» EXERCISE OBJECTIVE: In the material below, find each line that contains the word "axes" and copy it.

» PROVIDED DATA:
==========
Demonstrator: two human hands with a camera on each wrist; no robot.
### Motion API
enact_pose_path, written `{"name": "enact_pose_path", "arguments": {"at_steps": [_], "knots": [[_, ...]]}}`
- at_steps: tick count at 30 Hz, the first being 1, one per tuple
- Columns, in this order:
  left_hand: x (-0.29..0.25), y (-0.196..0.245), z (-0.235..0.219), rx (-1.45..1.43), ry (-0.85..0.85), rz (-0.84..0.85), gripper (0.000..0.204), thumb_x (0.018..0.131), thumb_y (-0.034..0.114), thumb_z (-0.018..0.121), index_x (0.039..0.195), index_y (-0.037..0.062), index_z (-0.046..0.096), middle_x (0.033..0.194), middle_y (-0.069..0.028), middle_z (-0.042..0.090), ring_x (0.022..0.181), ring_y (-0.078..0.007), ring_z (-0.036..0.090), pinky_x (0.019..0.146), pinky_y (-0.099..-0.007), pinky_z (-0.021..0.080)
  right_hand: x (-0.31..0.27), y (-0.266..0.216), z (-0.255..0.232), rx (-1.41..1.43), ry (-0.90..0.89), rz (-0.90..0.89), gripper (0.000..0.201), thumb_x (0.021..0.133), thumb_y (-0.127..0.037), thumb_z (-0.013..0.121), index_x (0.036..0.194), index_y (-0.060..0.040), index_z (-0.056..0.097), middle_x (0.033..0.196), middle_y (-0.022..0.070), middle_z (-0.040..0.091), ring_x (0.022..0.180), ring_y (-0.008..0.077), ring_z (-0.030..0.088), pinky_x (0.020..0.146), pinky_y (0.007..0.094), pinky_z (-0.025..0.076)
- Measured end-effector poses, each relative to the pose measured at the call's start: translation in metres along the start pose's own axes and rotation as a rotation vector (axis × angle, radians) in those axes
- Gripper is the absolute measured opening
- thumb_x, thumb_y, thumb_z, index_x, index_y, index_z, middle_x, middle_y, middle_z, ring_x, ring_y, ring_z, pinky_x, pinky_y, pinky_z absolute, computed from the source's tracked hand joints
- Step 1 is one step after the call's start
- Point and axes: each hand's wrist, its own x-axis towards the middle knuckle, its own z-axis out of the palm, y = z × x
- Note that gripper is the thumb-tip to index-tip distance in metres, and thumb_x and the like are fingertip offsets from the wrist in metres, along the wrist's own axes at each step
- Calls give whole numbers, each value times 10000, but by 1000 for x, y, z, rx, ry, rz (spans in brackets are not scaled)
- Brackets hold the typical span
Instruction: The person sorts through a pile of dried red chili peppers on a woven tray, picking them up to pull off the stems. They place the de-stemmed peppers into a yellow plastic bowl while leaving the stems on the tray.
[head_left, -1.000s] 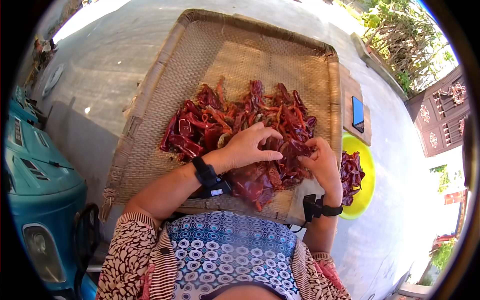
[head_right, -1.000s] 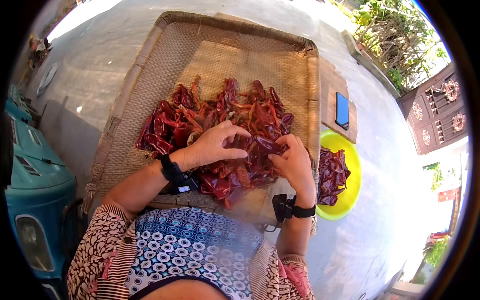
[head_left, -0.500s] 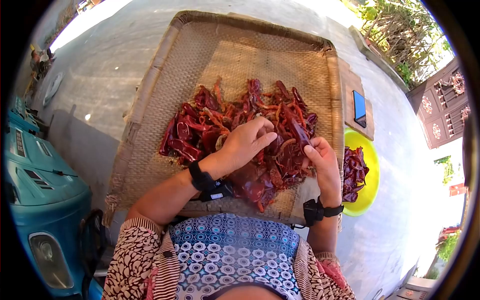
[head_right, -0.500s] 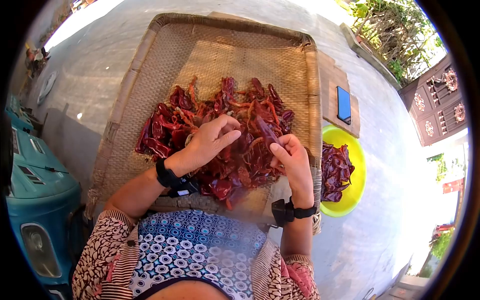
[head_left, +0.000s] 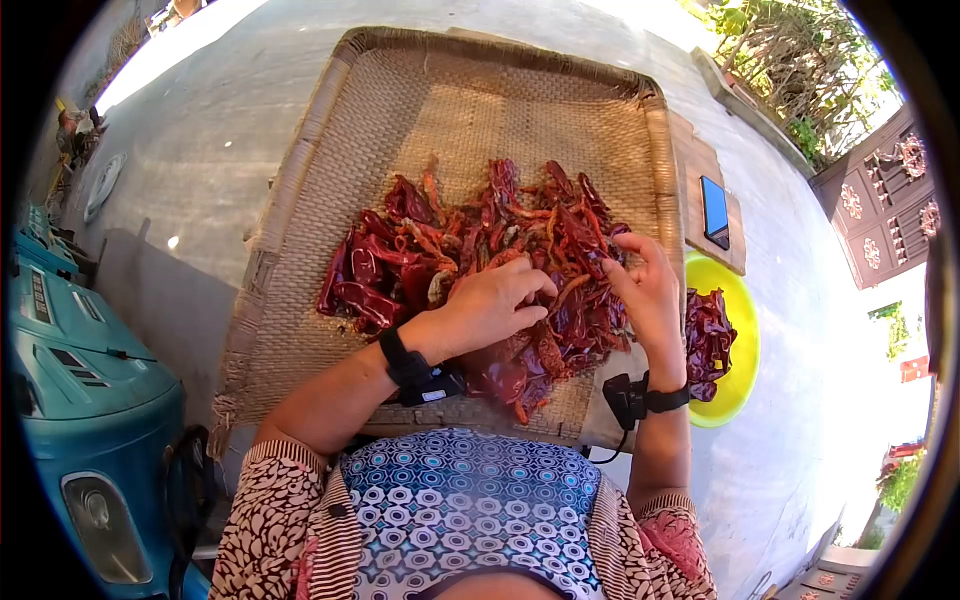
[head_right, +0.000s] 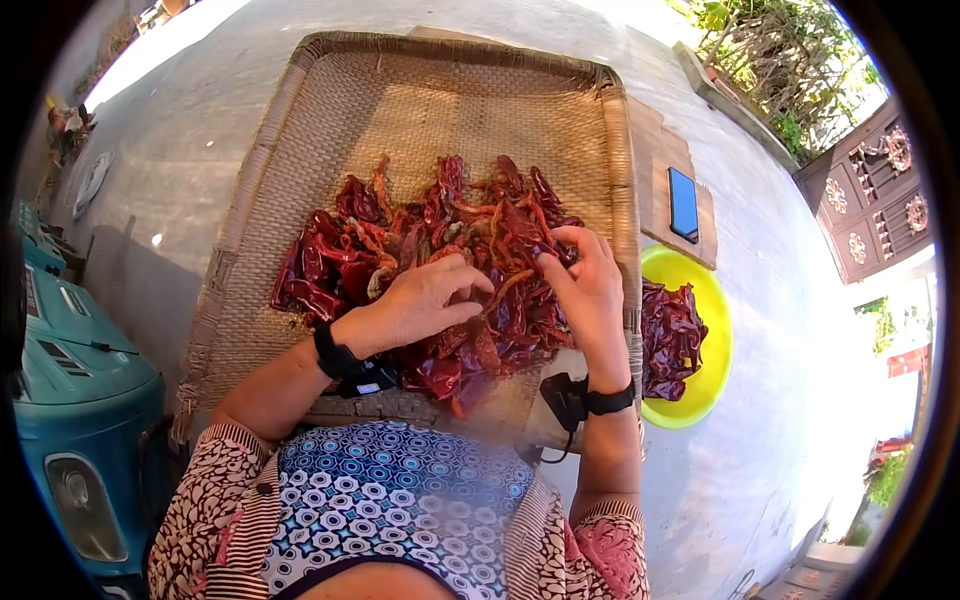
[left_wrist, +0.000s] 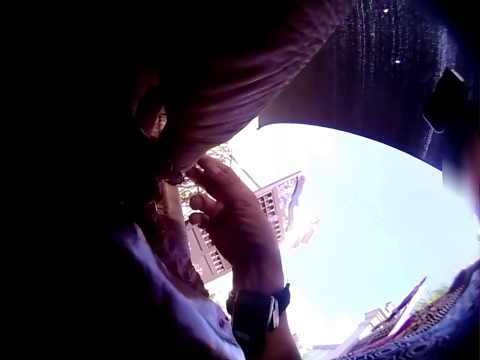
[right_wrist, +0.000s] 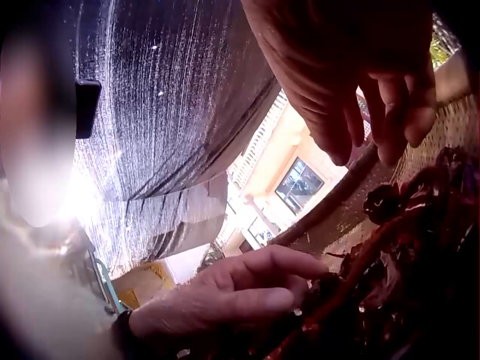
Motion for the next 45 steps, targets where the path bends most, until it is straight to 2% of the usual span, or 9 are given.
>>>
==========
» THE COMPLETED TASK:
- Measured end-effector poses, each relative to the pose measured at the call's start: translation in metres along the start pose's own axes and rotation as a rotation vector (axis × angle, radians) in those axes
- Point and axes: each hand's wrist, its own x-axis towards the middle knuckle, its own z-axis out of the palm, y = z × x
- Note that gripper is the thumb-tip to index-tip distance in metres, and thumb_x and the like are fingertip offsets from the wrist in metres, along the wrist's own axes at each step

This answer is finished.